Il finale di Inside Llewyn Davis rammenta per molti aspetti una particolare chiusura di sipario. Il dramma è Amadeus di Peter Shaffer. La scena si affaccia sulla benedizione ai mediocri da parte di un Salieri folle ed esausto. Stanco d’essere sempre secondo, logorato d’essere omuncolo privo di genio perché il genio, lui, era un altro: Wolfgang Amadeus Mozart. Anche se la similitudine non è palesata a tutti gli effetti, è ovvio che tra Bob Dylan e Llewyn Davis (ispirato al cantante folk Dave Van Ronk, pioniere degli anni Sessanta, tra i mentori di Dylan) sia intercorso lo stesso tipo di liaison.
La vita di un giovane cantante folk nel panorama musicale del Greenwich Village nei primi anni Sessanta. Senzatetto, Davis trascorre le sue notti sui divani di conoscenti e amici con tutti gli svantaggi che ne conseguono. Senza un centesimo (i suoi dischi raccolti in scatole di cartone accumulano polvere alta così), senza un contratto decente, Davis corre per la città alla ricerca di un gatto. Si sa, i fratelli Coen amano i perdenti e Llewyn Davis è forse il migliore della loro scuderia. Ispirato nell’arte, men che zero nella vita.

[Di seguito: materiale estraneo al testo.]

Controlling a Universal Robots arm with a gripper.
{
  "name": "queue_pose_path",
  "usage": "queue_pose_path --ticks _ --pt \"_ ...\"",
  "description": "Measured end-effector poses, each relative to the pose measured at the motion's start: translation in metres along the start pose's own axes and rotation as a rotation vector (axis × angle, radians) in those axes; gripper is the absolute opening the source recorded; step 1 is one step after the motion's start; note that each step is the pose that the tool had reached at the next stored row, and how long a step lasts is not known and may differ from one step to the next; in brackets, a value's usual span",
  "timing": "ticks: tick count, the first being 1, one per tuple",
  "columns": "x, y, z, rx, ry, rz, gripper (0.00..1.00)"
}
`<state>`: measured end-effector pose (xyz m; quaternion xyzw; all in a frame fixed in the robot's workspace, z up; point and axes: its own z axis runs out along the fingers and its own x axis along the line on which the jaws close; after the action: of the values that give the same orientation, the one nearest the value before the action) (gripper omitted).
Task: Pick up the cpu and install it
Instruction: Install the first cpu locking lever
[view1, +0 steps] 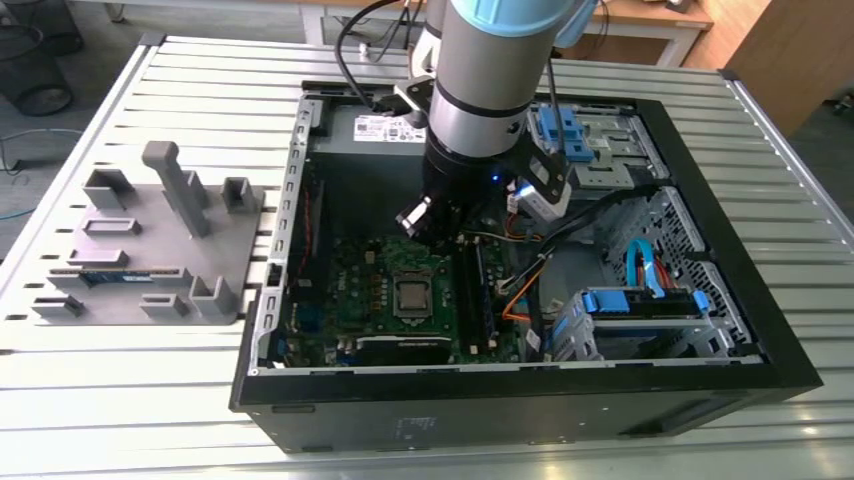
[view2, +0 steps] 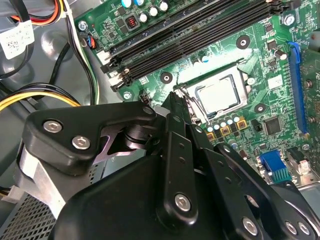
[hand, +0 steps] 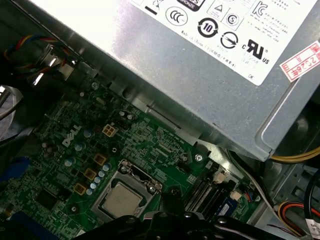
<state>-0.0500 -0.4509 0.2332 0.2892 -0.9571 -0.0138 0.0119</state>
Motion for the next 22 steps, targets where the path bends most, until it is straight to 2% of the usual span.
queue_pose_path --ticks 8,16,20,22 --pt "0.0001 0.0001 0.0 -0.0001 -0.0002 0.006 0.11" --pt "0.0003 0.0002 0.0002 -0.0018 -0.0041 0.125 0.11" --pt "0.0002 0.0002 0.0003 -0.0001 -0.0034 0.127 0.11" --pt "0.0003 0.0001 0.0003 0.0066 0.0005 0.127 0.11"
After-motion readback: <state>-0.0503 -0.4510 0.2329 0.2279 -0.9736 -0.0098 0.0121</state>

Dalla presentazione a Cannes, la critica si è dimostrata entusiasta della nuova pellicola “made in Coen”: “Un film perfetto”, “Una gemma in più per i fratelli Coen”. Quello che ho visto dalla terza fila, durante il TFF, è sì un film perfetto. Perfetto, davvero. La fotografia è magistrale da spezzare il fiato (un plauso a Bruno Delbonnel), le prospettive sono ad hoc, come sempre, nicchie ad incastonare personaggi e situazioni. La musica è perfetta. Cosa non va? Il cuore e, se manca quello, la barca perde acqua e affonda. Tutti abusano della parola cuore. Cuore di qua, cuore di là. Ma bisogna fare attenzione a riciclare termini tanto importanti.
Inside Llewyn Davis è mero esercizio, intellettuale e compiaciuto, messo su per un film transeunte. Un lavoro diligente, certo, cui tuttavia manca verve, umorismo, un protagonista le cui rughe d’espressione trasmettano emozioni (forse sopravvalutata la prestazione di Oscar Isaac). Puntuali, a riempire i momenti di transizione, i soliti personaggi bislacchi incontrati per strada, la figura di donna perennemente incazzata col mondo. E poi? Nulla. Ho faticato a riportare il film alla memoria. Certe scene erano passate nel dimenticatoio. Non paragoniamo dunque Inside Llewyn Davis a Fratello dove sei? o a A Serious Man. In entrambi i casi c’era vita, sempre, anche negli istanti di amara disperazione. Questi sono i fratelli Coen in carne e sangue. La loro ultima creazione è soltanto un’opera di passaggio. Non basta buona musica per fare un buon film.